Point include at another grammar's root scope (here source.json) and that range is painted by JSON's grammar. But embedding raises complexity sharply. Paint your own elements reliably first, and add embedding only once you truly need it. Choosing not to be greedy up front translates directly into easier maintenance.
Pitfall 3: Theme-Independent Scope Naming
This is the most overlooked one. You may name scopes freely, but themes only provide colors for standard scope names. Assign an invented name like my.super.custom.key and, even with a correctly working grammar, the theme has no matching color and you are back to gray.
Keys to entity.name.tag, comments to comment.line, strings to string.quoted.double. By leaning on the nearest standard name, sensible color lands regardless of which theme the user runs.
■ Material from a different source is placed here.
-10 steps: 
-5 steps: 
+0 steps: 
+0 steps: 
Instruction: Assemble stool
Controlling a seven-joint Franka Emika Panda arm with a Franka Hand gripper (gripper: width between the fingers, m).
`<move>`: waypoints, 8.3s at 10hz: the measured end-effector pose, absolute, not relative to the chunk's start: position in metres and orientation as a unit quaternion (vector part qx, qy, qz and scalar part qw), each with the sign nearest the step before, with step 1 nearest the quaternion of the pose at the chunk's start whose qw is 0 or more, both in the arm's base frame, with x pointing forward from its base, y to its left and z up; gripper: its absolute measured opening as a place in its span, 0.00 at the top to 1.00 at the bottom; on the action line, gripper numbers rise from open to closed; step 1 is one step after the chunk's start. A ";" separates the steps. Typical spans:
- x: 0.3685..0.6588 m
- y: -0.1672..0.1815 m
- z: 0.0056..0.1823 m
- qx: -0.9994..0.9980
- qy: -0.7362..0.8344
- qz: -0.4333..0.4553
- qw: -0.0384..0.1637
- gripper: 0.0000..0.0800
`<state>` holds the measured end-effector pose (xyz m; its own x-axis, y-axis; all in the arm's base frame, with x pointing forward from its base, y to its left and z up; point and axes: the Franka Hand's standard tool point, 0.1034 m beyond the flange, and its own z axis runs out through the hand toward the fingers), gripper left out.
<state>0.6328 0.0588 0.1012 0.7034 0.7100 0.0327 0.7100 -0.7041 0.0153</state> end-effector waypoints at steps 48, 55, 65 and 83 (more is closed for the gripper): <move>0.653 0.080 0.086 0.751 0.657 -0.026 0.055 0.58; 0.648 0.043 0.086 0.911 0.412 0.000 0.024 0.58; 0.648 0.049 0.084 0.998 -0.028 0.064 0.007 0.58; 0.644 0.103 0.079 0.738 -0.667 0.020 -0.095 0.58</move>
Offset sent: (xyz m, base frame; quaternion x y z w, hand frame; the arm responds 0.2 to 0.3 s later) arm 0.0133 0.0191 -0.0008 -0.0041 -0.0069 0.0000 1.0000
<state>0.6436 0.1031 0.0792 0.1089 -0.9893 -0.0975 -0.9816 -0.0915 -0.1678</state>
The place to be original is not the naming but the design decision of which meaning maps to which element.
Let the Agent Draft, Let a Human Verify
The step where people stall is the initial velocity of regex and scope naming. Here, handing Antigravity's agent a few lines of sample .wprules and asking it to "draft a tmLanguage.json that assigns standard scopes to these four elements" fills in the skeleton fast.
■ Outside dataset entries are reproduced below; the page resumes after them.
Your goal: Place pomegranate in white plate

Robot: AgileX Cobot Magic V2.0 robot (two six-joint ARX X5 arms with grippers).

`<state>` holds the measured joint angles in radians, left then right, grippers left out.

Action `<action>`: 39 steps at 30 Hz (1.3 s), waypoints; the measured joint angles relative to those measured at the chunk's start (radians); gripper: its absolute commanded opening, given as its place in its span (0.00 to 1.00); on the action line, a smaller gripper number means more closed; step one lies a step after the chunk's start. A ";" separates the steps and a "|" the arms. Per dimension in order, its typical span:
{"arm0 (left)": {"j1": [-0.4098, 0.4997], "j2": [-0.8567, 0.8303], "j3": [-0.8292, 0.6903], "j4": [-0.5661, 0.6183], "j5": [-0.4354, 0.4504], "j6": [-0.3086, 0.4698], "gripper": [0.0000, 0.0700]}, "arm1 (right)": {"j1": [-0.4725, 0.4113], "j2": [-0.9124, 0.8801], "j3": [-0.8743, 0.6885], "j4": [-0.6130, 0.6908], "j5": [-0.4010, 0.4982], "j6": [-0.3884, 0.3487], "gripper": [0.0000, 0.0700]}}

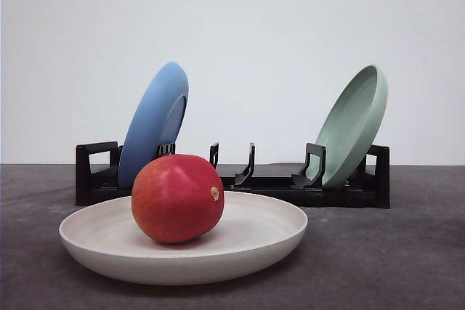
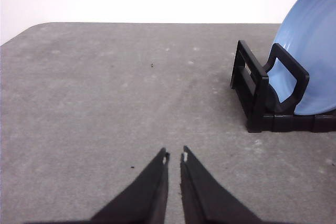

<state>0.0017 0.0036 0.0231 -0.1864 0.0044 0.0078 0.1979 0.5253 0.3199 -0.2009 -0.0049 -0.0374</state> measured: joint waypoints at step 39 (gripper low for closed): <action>0.000 0.000 0.000 0.000 0.000 0.000 0.04 | -0.166 -0.522 -0.305 0.086 0.032 0.019 0.06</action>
<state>0.0017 0.0036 0.0231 -0.1864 0.0040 0.0078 0.0322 0.0032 0.0151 -0.1150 0.0273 -0.0189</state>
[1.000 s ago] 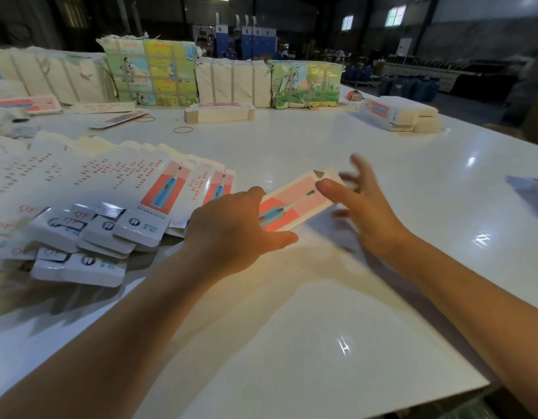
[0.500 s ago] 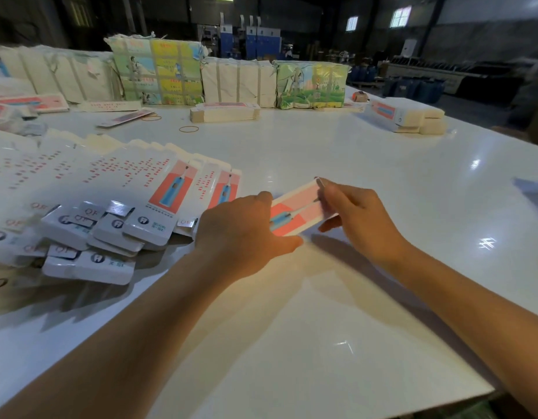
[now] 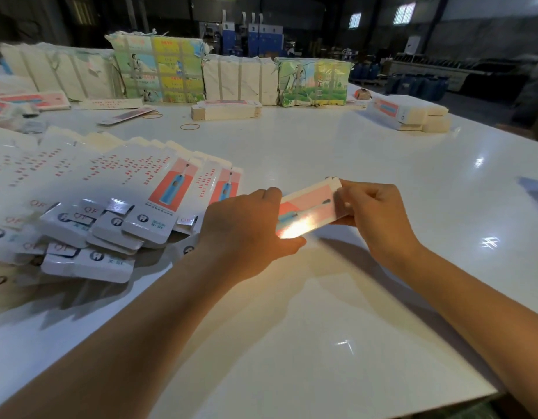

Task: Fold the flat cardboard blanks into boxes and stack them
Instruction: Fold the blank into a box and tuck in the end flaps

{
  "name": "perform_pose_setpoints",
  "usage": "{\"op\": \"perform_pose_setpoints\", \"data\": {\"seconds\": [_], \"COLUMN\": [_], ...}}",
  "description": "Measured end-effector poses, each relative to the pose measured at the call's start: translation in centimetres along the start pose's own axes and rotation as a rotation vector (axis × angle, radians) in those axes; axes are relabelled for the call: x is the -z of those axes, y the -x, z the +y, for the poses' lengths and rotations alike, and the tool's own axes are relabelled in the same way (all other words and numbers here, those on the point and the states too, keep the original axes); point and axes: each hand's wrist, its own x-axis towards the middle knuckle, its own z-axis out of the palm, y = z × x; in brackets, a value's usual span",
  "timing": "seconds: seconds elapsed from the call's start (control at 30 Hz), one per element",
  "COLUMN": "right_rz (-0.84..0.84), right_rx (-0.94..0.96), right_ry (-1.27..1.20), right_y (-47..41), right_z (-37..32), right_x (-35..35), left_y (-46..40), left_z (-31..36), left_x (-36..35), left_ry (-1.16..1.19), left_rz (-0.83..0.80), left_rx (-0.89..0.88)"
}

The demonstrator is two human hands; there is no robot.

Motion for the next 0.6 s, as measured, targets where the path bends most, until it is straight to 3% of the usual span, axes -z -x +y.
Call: {"op": "perform_pose_setpoints", "data": {"seconds": [0.17, 0.33, 0.47, 0.6], "right_rz": [0.037, -0.039, -0.044, -0.041], "right_rx": [0.243, 0.299, 0.261, 0.157], "right_ry": [0.295, 0.425, 0.418, 0.195], "right_y": [1.3, 2.4, 2.5, 2.0], "right_z": [-0.5, -0.5, -0.4, -0.8], "right_x": [-0.4, -1.9, -1.8, -1.4], "left_y": [0.0, 0.0, -0.1, 0.0], "left_z": [0.2, 0.6, 0.5, 0.0], "left_x": [-0.1, -0.3, -0.6, -0.6], "left_ry": [-0.014, 0.026, 0.109, 0.139], "left_rz": [0.057, 0.104, 0.040, 0.112], "left_rx": [-0.023, 0.025, 0.070, 0.086]}}
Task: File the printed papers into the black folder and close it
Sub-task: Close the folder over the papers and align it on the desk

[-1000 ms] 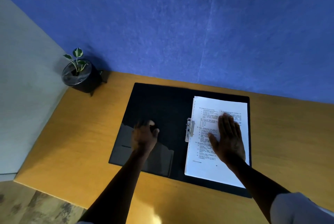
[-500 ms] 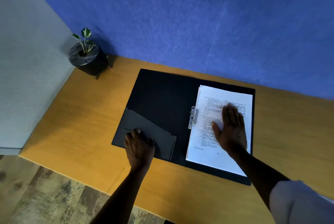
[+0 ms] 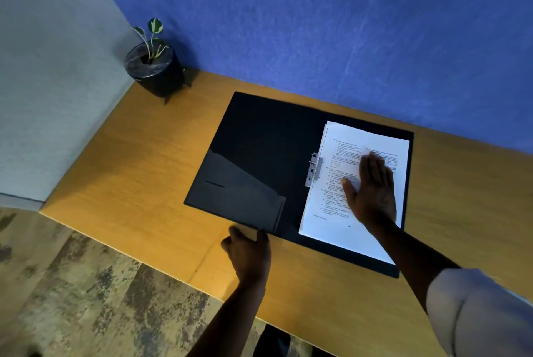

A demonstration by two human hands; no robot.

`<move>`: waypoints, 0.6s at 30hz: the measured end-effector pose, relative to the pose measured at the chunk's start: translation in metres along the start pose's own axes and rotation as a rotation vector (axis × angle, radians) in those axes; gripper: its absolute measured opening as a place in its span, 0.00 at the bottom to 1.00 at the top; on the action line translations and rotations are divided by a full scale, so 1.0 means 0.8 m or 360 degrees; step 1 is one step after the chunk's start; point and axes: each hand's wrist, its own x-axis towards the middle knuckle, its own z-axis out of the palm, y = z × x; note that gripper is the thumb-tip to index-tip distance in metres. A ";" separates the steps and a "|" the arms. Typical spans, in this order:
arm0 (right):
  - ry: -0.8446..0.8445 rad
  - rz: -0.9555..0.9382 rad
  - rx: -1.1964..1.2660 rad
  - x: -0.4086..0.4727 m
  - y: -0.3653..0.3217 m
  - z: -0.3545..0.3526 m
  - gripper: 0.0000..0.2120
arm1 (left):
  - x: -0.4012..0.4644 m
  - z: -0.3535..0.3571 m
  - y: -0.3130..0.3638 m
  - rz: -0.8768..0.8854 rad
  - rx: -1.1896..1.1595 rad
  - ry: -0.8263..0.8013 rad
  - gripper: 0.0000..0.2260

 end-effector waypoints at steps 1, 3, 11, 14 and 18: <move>0.0002 -0.0001 0.0001 0.000 0.000 0.000 0.39 | -0.002 0.002 0.001 -0.0007 -0.0074 -0.0030 0.14; 0.0008 -0.0002 0.0002 0.000 0.000 0.000 0.39 | -0.005 0.006 0.005 -0.0020 -0.0282 -0.0098 0.07; 0.0018 -0.0004 0.0010 -0.003 0.003 0.000 0.39 | 0.004 0.004 0.022 -0.0493 -0.0773 -0.0077 0.11; 0.0027 -0.0003 0.0013 -0.003 0.003 0.002 0.39 | 0.020 0.001 0.024 -0.0575 -0.0727 -0.0124 0.16; 0.0023 0.0003 0.0013 -0.002 0.004 0.003 0.39 | 0.041 -0.011 0.023 -0.0565 -0.0934 -0.0142 0.18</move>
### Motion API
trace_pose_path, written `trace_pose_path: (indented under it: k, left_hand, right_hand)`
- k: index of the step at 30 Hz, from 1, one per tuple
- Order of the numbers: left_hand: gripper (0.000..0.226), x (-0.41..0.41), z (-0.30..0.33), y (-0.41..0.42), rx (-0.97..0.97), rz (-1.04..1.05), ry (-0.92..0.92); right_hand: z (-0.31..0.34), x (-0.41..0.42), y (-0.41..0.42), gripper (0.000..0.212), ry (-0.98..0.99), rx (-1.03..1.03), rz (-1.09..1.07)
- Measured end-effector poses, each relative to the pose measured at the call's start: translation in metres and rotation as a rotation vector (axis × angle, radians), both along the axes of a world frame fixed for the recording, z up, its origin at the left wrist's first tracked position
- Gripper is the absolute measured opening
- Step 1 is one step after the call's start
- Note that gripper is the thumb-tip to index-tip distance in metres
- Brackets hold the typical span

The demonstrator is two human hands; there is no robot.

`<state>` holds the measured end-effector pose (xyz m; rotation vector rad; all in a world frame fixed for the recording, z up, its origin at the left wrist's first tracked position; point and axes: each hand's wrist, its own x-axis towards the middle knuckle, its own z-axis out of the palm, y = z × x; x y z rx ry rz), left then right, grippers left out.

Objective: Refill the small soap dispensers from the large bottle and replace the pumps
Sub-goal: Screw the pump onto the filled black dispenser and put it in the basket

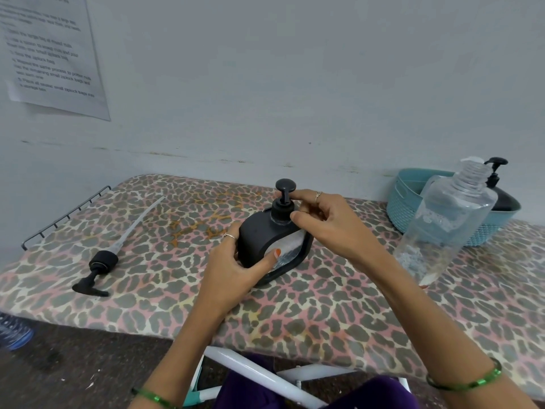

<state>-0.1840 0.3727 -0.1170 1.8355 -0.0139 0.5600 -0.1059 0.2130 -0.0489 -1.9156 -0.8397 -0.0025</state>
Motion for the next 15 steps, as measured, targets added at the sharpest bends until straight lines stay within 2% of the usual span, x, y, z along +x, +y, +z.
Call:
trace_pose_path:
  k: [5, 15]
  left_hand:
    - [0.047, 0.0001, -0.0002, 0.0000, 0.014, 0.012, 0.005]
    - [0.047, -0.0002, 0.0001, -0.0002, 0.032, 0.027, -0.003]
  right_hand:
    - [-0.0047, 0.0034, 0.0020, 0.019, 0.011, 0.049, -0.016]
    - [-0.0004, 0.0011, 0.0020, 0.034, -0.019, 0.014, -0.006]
Just do not trust the output as-is. Agent drafts tend to mix in non-standard scopes and to be careless about pattern order. So the human side commits to verification: look at the actual assignments with scope inspection, and confirm they are standard names in the right order. Generation for speed, verification for correctness. Split the roles, and highlighting a custom file reaches usable quality in a short time. If you want to push editor customization further, the Antigravity Editor advanced customization and the review of conversation width and syntax highlighting pair well with this.
Wrap-Up: Your Next Step
A gray custom file was never an editor limit. It only lacked a language registration. Declare the language in package.json, teach behavior in language-configuration.json, assign standard scopes in tmLanguage.json. With that trio, reading color returns to your own DSL too.
For your next move, pick the one custom file you open most, and scope just its four or five elements. Do not try to paint everything at once. Even coloring only comments and keys visibly cuts down misreads. A single small grammar lightens the daily load on your eyes. I hope you will feel that for yourself, starting with a single file. Thank you for reading.